● TASK ITEM:
Would you output the whole of the data exactly?

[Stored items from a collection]
┄┄┄┄┄┄┄┄┄┄┄┄┄┄┄┄┄┄┄┄

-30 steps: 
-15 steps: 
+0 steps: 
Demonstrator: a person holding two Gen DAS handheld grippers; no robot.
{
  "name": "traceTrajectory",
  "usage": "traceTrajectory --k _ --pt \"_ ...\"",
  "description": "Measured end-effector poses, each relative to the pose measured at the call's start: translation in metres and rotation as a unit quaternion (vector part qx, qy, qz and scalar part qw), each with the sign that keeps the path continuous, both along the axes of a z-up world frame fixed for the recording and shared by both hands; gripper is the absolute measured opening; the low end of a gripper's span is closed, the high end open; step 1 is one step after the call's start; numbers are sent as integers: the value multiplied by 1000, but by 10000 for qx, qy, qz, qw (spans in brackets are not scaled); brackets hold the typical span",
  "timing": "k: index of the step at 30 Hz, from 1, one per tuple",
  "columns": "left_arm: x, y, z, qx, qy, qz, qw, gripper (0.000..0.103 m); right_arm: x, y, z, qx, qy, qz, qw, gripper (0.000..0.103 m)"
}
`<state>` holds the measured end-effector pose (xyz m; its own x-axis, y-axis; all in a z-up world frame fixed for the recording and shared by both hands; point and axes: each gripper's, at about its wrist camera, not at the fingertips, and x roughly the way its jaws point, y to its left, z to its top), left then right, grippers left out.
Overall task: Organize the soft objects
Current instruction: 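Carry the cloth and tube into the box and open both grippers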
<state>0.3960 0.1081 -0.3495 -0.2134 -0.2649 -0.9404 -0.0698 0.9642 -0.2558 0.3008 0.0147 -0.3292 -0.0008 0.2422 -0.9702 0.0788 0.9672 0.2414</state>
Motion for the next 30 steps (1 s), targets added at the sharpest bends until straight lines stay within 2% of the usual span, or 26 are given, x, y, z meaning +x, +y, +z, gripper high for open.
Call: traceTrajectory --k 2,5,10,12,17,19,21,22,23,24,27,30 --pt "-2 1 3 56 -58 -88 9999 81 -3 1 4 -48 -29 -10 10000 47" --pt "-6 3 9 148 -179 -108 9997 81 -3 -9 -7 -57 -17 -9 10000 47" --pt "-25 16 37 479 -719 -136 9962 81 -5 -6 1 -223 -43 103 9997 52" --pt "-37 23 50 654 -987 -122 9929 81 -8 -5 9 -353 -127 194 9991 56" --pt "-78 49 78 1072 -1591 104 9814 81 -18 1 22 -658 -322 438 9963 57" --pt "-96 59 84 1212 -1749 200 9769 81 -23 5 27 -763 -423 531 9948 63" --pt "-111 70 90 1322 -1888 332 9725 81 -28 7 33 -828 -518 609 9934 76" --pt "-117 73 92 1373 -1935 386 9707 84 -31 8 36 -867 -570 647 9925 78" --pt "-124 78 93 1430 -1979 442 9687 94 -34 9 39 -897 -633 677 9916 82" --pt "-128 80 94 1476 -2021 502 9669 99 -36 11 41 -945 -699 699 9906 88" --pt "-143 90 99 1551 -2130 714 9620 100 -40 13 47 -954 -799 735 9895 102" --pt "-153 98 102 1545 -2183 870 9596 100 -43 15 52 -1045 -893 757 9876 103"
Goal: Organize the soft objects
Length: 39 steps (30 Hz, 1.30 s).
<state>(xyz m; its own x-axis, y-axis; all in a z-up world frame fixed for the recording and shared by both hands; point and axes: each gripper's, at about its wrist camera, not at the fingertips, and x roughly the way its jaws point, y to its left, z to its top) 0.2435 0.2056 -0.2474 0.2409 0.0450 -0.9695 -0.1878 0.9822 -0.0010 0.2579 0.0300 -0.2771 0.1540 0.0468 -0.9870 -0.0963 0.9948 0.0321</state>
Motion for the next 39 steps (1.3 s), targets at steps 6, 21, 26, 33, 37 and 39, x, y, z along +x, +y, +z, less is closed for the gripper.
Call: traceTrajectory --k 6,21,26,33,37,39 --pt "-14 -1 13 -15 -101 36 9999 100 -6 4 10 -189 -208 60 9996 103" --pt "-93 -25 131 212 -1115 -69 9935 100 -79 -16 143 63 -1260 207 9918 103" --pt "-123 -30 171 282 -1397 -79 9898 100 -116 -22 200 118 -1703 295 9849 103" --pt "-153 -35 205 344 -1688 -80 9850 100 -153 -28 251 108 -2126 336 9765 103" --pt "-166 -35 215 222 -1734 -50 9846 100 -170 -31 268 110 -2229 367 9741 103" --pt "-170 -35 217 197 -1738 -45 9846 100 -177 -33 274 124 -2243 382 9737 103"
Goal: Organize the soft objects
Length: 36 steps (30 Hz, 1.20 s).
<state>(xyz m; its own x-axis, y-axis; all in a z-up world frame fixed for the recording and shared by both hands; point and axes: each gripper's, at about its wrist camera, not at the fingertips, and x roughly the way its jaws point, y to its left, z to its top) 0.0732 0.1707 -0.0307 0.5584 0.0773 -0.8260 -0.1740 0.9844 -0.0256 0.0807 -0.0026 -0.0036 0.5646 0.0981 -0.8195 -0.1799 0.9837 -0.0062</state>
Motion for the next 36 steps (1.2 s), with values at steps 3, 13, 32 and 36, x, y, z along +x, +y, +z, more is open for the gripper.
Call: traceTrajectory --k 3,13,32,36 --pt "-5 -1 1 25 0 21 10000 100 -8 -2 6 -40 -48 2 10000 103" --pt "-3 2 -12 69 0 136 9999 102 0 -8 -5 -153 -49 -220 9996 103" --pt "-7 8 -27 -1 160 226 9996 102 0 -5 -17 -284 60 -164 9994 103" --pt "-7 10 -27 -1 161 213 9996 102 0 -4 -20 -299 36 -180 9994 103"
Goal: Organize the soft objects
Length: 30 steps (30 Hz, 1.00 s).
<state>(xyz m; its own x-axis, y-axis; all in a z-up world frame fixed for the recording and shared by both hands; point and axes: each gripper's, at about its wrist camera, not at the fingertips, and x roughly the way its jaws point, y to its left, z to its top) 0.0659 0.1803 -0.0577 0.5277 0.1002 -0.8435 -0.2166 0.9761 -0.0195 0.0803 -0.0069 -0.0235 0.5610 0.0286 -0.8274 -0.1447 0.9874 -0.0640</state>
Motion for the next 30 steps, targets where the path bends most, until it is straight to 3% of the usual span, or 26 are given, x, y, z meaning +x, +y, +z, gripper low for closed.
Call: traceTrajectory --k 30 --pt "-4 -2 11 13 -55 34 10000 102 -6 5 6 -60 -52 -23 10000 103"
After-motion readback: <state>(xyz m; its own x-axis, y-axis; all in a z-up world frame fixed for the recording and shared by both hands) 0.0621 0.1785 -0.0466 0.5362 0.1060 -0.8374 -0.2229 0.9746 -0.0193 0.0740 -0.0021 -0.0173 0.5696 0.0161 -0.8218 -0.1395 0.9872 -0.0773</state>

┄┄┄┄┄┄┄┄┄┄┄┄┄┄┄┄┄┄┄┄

● SOLUTION TO THIS PROBLEM:
-30 steps: 
-15 steps: 
+0 steps: 
Demonstrator: a person holding two Gen DAS handheld grippers; no robot.
{
  "name": "traceTrajectory",
  "usage": "traceTrajectory --k _ --pt \"_ ...\"",
  "description": "Measured end-effector poses, each relative to the pose measured at the call's start: translation in metres and rotation as a unit quaternion (vector part qx, qy, qz and scalar part qw), each with the sign that keeps the path continuous, both along the axes of a z-up world frame fixed for the recording and shared by both hands; gripper is the absolute measured opening; the low end of a gripper's span is closed, the high end open; step 1 is one step after the call's start; numbers are sent as integers: the value multiplied by 1000, but by 10000 for qx, qy, qz, qw (spans in brackets are not scaled); brackets hold the typical span",
  "timing": "k: index of the step at 30 Hz, from 1, one per tuple",
  "columns": "left_arm: x, y, z, qx, qy, qz, qw, gripper (0.000..0.103 m); right_arm: x, y, z, qx, qy, qz, qw, gripper (0.000..0.103 m)"
}
`<state>` holds the measured end-effector pose (xyz m; its own x-axis, y-axis; all in a z-up world frame fixed for the recording and shared by both hands; point and axes: each gripper's, at about its wrist camera, not at the fingertips, and x roughly the way its jaws point, y to its left, z to its top), left then right, grippers left out.
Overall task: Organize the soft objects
Current instruction: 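Carry the cloth and tube into the box and open both grippers
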<state>0.3960 0.1081 -0.3495 -0.2134 -0.2649 -0.9404 -0.0698 0.9642 -0.2558 0.3008 0.0147 -0.3292 -0.0008 0.2422 -0.9702 0.0788 0.9672 0.2414</state>
Motion for the next 30 steps (1 s), targets added at the sharpest bends until straight lines stay within 2% of the usual span, or 26 are given, x, y, z meaning +x, +y, +z, gripper high for open.
Call: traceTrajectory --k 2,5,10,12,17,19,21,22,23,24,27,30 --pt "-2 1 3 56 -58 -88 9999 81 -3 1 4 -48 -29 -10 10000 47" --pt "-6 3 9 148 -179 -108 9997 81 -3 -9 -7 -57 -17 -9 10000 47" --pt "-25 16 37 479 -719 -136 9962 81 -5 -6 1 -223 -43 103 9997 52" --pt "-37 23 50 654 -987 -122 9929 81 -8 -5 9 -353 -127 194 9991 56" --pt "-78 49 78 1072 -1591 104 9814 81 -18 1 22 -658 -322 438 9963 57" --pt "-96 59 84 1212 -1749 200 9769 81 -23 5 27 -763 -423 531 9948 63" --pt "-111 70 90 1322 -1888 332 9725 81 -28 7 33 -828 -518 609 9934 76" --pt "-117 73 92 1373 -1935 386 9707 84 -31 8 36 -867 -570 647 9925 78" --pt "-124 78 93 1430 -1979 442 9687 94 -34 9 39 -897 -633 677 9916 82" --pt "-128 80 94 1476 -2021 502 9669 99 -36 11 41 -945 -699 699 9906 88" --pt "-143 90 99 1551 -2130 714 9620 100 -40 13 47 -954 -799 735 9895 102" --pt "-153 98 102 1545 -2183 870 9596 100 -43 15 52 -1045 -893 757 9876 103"
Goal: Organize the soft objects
Length: 39 steps (30 Hz, 1.30 s).
<state>(xyz m; its own x-axis, y-axis; all in a z-up world frame fixed for the recording and shared by both hands; point and axes: each gripper's, at about its wrist camera, not at the fingertips, and x roughly the way its jaws point, y to its left, z to its top) 0.2435 0.2056 -0.2474 0.2409 0.0450 -0.9695 -0.1878 0.9822 -0.0010 0.2579 0.0300 -0.2771 0.1540 0.0468 -0.9870 -0.0963 0.9948 0.0321</state>
Motion for the next 39 steps (1.3 s), targets at steps 6, 21, 26, 33, 37 and 39, x, y, z along +x, +y, +z, less is closed for the gripper.
Call: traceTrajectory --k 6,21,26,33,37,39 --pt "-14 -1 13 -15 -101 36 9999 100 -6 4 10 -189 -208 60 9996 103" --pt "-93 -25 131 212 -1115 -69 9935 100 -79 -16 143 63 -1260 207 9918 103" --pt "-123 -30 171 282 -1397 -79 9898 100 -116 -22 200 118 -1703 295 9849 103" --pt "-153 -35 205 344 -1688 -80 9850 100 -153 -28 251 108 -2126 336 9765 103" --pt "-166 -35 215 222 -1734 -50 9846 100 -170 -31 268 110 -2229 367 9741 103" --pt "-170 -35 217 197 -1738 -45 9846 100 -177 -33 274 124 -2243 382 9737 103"
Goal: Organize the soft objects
Length: 36 steps (30 Hz, 1.20 s).
<state>(xyz m; its own x-axis, y-axis; all in a z-up world frame fixed for the recording and shared by both hands; point and axes: each gripper's, at about its wrist camera, not at the fingertips, and x roughly the way its jaws point, y to its left, z to its top) 0.0732 0.1707 -0.0307 0.5584 0.0773 -0.8260 -0.1740 0.9844 -0.0256 0.0807 -0.0026 -0.0036 0.5646 0.0981 -0.8195 -0.1799 0.9837 -0.0062</state>
Motion for the next 36 steps (1.2 s), with values at steps 3, 13, 32 and 36, x, y, z along +x, +y, +z, more is open for the gripper.
Call: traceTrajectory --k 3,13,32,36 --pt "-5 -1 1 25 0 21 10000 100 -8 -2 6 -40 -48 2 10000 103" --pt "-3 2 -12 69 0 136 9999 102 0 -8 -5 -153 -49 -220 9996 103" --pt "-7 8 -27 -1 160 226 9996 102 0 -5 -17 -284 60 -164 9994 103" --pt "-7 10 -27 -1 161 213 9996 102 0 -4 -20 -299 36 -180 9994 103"
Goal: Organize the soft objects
Length: 30 steps (30 Hz, 1.00 s).
<state>(xyz m; its own x-axis, y-axis; all in a z-up world frame fixed for the recording and shared by both hands; point and axes: each gripper's, at about its wrist camera, not at the fingertips, and x roughly the way its jaws point, y to its left, z to its top) 0.0659 0.1803 -0.0577 0.5277 0.1002 -0.8435 -0.2166 0.9761 -0.0195 0.0803 -0.0069 -0.0235 0.5610 0.0286 -0.8274 -0.1447 0.9874 -0.0640</state>
Motion for the next 30 steps, targets where the path bends most, until it is straight to 3% of the usual span, or 26 are given, x, y, z meaning +x, +y, +z, gripper low for closed.
Call: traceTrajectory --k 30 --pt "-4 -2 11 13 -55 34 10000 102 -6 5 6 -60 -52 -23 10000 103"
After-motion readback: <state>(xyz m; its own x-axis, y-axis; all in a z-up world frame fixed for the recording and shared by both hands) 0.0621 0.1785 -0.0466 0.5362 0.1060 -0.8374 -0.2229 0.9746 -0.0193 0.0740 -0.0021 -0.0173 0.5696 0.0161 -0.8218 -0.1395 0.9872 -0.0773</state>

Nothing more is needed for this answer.